> _AIM OF THE EXERCISE_: Please work out how many lines in the material contain "their" and give only that figure.

> _EXERCISE MATERIALS_:
──────────────────────────────

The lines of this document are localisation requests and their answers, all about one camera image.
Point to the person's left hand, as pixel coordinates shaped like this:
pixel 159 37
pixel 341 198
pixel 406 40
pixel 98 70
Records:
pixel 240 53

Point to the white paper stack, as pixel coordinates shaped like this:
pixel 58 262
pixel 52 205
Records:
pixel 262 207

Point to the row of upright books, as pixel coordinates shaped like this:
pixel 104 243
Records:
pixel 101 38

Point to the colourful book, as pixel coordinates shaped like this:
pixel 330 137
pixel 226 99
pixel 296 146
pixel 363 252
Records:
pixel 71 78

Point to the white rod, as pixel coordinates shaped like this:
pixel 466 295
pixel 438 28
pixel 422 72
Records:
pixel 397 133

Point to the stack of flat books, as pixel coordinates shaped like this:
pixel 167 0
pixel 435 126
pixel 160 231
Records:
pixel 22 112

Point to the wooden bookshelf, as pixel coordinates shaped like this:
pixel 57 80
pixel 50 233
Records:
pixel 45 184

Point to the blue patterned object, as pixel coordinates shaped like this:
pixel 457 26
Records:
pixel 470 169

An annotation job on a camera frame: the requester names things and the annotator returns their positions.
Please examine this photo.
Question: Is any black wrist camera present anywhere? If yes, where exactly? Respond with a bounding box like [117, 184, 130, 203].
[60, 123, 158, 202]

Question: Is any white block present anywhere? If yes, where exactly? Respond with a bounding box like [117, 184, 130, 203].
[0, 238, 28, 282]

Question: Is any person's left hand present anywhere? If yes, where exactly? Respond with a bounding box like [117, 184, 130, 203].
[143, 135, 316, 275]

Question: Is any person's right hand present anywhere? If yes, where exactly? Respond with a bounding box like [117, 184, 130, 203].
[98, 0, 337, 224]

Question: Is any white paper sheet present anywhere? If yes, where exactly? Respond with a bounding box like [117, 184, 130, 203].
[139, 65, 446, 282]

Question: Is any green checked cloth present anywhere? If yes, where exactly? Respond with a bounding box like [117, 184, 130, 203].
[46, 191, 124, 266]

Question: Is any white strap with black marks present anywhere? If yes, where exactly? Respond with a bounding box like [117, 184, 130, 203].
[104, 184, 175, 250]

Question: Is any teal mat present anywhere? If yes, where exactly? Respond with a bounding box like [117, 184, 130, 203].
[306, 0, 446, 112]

──────────────────────────────

> _SOLVED PROBLEM_: 2